Notebook

HSC Re-Run: Making Forced Photometry Light Curves from Scratch¶

Owners: Justin Myles (@jtmyles), Phil Marshall (@drphilmarshall)
Last Verified to Run: 2018-09-21
Verified Stack Release: 16.0

This project addresses issue #63: HSC Re-run

This notebook demonstrates the pipeline described in the LSST Science Piplines data processing tutorial, from ingesting images (using the obs_subaru package) through image processing, coaddition, source detection and object measurement all the way through to measuring forced photometry light curves in a small patch of the HSC sky (in the ci_hsc repository). It does this by calling a bash script, having first identified a minimal data set for demonstration purposes.

Learning Objectives:¶

After working through and studying this notebook you should be able to understand how to use the DRP pipeline from image visualization through to a forced photometry light curve. Specific learning objectives include:

How the command line tasks are configured, executed and linked together in a complete pipeline.
Configuring and executing pipeline tasks in python as well as on the command line.
The actual sequence of steps involved in the DRP pipeline.

Logistics¶

This notebook is intended to be runnable on lsst-lsp-stable.ncsa.illinois.edu from a local git clone of https://github.com/LSSTScienceCollaborations/StackClub.

Set Up¶

In [ ]:

import os
import re
import sys
import glob
import numpy as np
import pandas as pd
import astropy.io.fits as fitsio
import warnings
warnings.filterwarnings("ignore", category=UserWarning)
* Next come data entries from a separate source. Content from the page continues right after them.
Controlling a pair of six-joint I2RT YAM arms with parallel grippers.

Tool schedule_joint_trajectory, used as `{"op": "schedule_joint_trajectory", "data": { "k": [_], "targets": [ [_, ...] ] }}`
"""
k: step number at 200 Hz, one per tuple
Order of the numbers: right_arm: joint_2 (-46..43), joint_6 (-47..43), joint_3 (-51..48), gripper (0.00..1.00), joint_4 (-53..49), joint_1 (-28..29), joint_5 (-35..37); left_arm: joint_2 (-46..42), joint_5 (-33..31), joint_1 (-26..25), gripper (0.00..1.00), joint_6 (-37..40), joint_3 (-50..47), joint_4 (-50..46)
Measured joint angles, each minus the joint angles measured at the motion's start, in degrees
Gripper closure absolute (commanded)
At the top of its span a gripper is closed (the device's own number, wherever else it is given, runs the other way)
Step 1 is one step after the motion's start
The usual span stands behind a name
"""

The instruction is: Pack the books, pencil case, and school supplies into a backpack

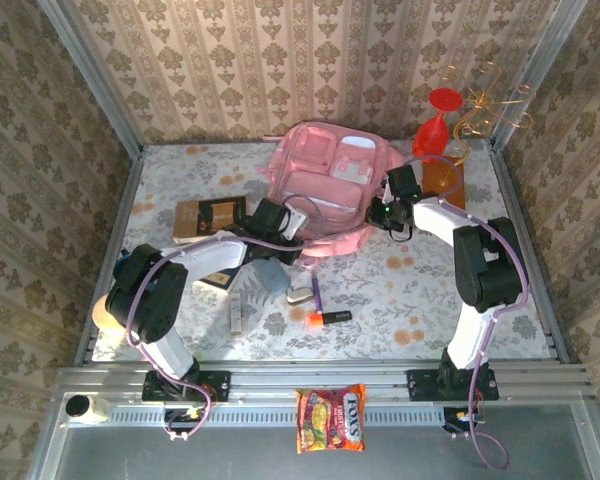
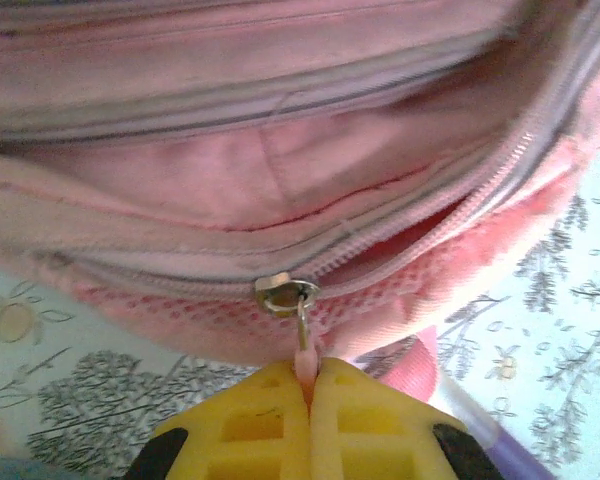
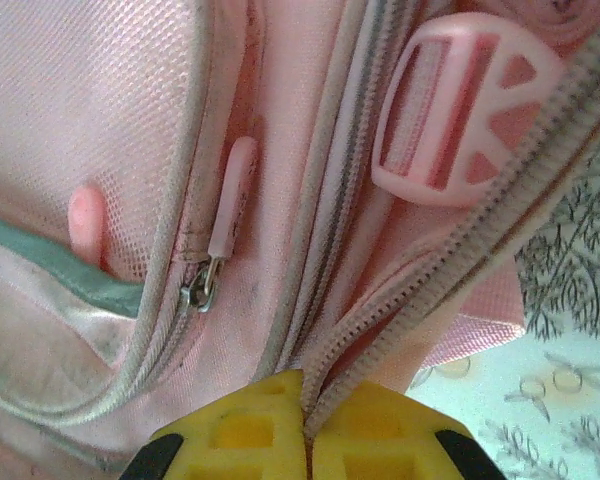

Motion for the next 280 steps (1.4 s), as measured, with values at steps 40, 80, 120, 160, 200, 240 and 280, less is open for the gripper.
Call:
{"op": "schedule_joint_trajectory", "data": {
  "k": [40, 80, 120, 160, 200, 240, 280],
  "targets": [
    [-3.0, -3.1, -0.3, 0.45, -2.5, 0.0, 5.6, 0.1, 1.7, -2.6, 1.0, -0.3, 0.5, 0.3],
    [-15.6, 0.2, -9.8, 0.2, -2.8, 1.5, 6.6, 0.6, 2.1, -3.2, 1.0, -0.2, 0.6, 0.4],
    [-16.1, 10.7, -16.9, 0.14, 3.9, 8.6, 5.2, 1.5, 2.1, -3.2, 1.0, -0.2, 1.0, 0.3],
    [-11.5, 17.4, -17.5, 0.44, 10.1, 10.6, 6.5, 1.5, 1.9, -3.2, 1.0, 0.2, 1.5, 0.3],
    [-10.6, 18.2, -17.5, 0.83, 11.3, 9.7, 9.2, 1.3, -0.8, -3.2, 1.0, 2.3, 0.3, 1.5],
    [-11.0, 15.1, -18.2, 0.95, 11.5, 5.7, 9.0, 0.9, -7.0, -3.6, 1.0, 4.9, -0.5, 2.0],
    [-12.0, 8.9, -16.5, 0.93, 7.7, 1.7, 7.6, 0.4, -9.8, -4.3, 1.0, 5.6, -1.2, 2.8]
  ]
}}
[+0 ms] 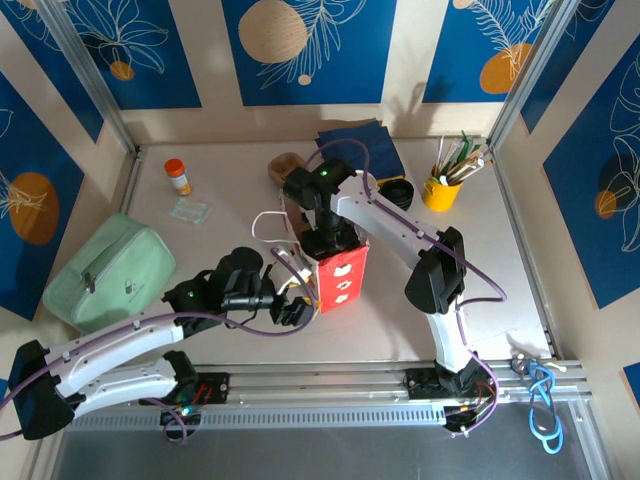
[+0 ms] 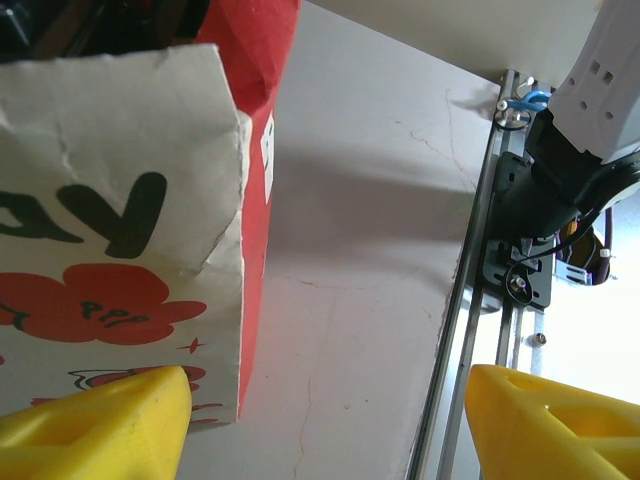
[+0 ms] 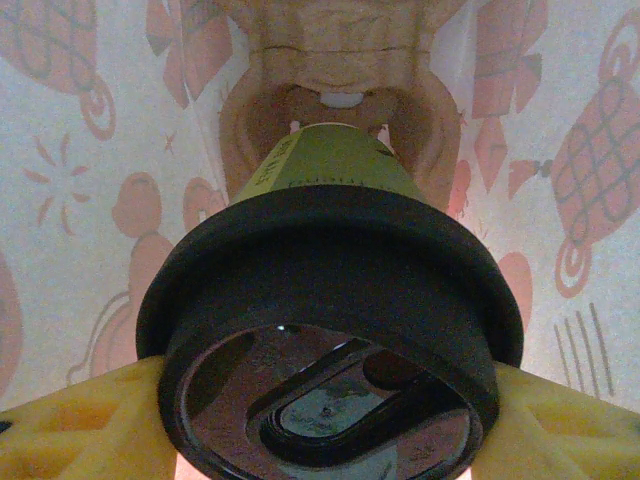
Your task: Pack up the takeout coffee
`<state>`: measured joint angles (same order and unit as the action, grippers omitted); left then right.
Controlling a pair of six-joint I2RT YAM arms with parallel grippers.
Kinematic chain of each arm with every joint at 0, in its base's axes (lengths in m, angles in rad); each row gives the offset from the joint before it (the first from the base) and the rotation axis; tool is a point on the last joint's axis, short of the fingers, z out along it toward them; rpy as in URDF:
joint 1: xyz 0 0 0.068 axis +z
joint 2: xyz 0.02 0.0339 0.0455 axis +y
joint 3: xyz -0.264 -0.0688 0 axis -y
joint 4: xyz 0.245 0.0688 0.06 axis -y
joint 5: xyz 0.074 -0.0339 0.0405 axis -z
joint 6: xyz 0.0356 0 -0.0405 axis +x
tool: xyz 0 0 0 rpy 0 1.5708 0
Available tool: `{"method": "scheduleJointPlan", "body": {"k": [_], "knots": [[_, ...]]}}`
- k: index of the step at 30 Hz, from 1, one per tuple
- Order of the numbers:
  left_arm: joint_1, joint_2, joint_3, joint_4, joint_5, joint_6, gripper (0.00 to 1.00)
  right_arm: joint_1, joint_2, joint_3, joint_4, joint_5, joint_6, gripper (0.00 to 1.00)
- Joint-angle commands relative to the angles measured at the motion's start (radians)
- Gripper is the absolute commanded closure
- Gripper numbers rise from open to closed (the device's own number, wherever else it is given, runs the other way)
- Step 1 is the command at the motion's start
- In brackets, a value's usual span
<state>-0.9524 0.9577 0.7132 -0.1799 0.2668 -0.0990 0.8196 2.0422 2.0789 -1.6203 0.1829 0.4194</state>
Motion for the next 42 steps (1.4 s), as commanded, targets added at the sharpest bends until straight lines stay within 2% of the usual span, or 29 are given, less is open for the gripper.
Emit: {"method": "scheduleJointPlan", "body": {"k": [1, 27, 42], "knots": [[-0.011, -0.006, 0.016, 0.000, 0.000, 0.002, 0.28, -0.002, -0.040, -0.003, -0.096, -0.008, 0.012, 0.37], [-0.011, -0.028, -0.002, -0.002, -0.007, -0.007, 0.28, -0.017, -0.030, 0.045, -0.074, -0.013, 0.004, 0.38], [-0.012, -0.025, -0.003, -0.003, -0.006, -0.006, 0.28, -0.018, -0.020, 0.011, -0.043, -0.023, 0.004, 0.37]]}}
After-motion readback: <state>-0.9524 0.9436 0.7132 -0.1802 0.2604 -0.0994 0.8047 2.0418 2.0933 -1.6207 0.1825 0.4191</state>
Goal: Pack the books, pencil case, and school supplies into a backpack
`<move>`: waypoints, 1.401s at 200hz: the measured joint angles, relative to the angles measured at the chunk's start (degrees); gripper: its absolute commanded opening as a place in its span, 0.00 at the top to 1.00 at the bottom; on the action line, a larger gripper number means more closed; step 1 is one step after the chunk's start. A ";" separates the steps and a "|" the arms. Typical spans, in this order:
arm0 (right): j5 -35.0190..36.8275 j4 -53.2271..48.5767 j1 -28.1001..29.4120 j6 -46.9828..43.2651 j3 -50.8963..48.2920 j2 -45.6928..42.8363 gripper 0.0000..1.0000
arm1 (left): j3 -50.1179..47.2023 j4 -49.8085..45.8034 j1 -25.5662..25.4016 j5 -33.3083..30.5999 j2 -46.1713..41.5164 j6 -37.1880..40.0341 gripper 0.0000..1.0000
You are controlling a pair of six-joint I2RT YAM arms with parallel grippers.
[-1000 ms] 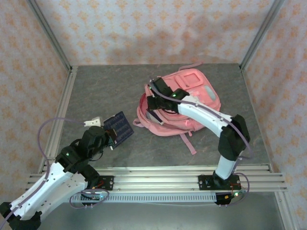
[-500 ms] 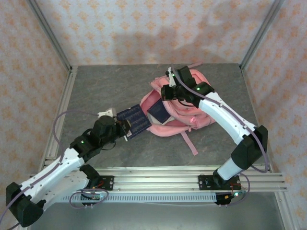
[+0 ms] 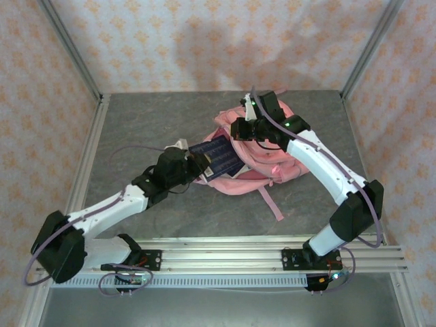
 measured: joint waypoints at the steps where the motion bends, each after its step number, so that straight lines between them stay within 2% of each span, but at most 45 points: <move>1: 0.00 0.00 0.00 0.00 0.00 0.00 1.00 | 0.04 0.31 0.00 0.13 0.35 -0.22 1.00; 84: -1.73 0.98 -0.26 2.38 0.02 0.00 1.00 | 9.38 16.76 -1.20 3.15 20.46 -7.37 1.00; 158: -3.04 4.35 -0.46 5.66 -0.50 0.00 1.00 | 25.88 30.82 -3.69 4.26 45.57 -13.44 1.00; 174: -3.13 5.07 -0.59 6.03 -0.52 0.02 1.00 | 30.56 34.38 -4.39 4.72 51.41 -14.88 0.88; 200: -3.10 6.58 -0.90 6.45 -0.52 0.04 1.00 | 37.11 34.18 -5.22 6.47 56.22 -15.06 0.50; 213: -3.10 7.26 -0.94 6.45 -0.52 0.04 1.00 | 37.92 33.77 -5.35 7.15 56.08 -14.60 0.40; 232: -3.08 7.74 -0.94 6.38 -0.52 0.04 1.00 | 37.57 32.92 -5.29 8.04 55.10 -13.99 0.32; 249: -2.75 7.80 -0.94 5.92 -0.52 0.02 1.00 | 36.04 28.52 -5.25 9.16 52.28 -11.52 0.27; 280: -1.64 8.28 -0.94 4.90 -0.68 0.02 1.00 | 31.21 16.96 -5.29 10.38 43.74 -5.05 0.25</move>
import matplotlib.pyplot as plt
from matplotlib.ticker import ScalarFormatter, FormatStrFormatter
%matplotlib inline

import eups.setupcmd
import lsst.daf.persistence as dafPersist

HOME = os.environ['HOME']
DATAREPO = "{}/repositories/ci_hsc/".format(HOME)
DATADIR = "{}/DATA/".format(HOME)
CI_HSC = "/project/shared/data/ci_hsc/"
os.system("mkdir -p {}".format(DATADIR));

Pipeline Preview¶

The pipeline described in the LSST Science Piplines data processing tutorial contains a complete set of command line tasks that can be assembled into an end-to-end data reduction pipeline script. Let's see what this script looks like.

In [ ]:

! cat Re-RunHSC.sh

We'll come back to each step in turn throughout the rest of this notebook.

Part I: Interacting with data. Introduction to the Butler¶

https://pipelines.lsst.io/getting-started/data-setup.html

Part I runs the following command-line tasks

source /opt/lsst/software/stack/loadLSST.bash
eups list lsst_distrib
setup lsst_distrib

setup -j -r /project/shared/data/ci_hsc
echo lsst.obs.hsc.HscMapper > $DATADIR/_mapper

ingestImages.py $DATADIR $CI_HSC_DIR/raw/*.fits --mode=link
installTransmissionCurves.py $DATADIR

ln -s $CI_HSC_DIR/CALIB/ $DATADIR/CALIB
mkdir -p $DATADIR/ref_cats
ln -s $CI_HSC_DIR/ps1_pv3_3pi_20170110 $DATADIR/ref_cats/ps1_pv3_3pi_20170110

In summary, these lines establish a directory with read/write permission where all data products made by this tutorial will be stored. In the underlying Python, this repository is represented by an instance of the Butler class (which inherits directly from Object).

The first thing we do in our Butler repository is write a _mapper file, which tells the Butler which instrument was used to collect the data stored in the Butler. It needs this file to find and organize data in a format specific to the appropriate camera. This illustrates the Butler's motivating concept: the LSST DM Stack should be capable of interacting with data collected from a variety of instruments. The Butler facilitates this process by abstracting the data read/write process.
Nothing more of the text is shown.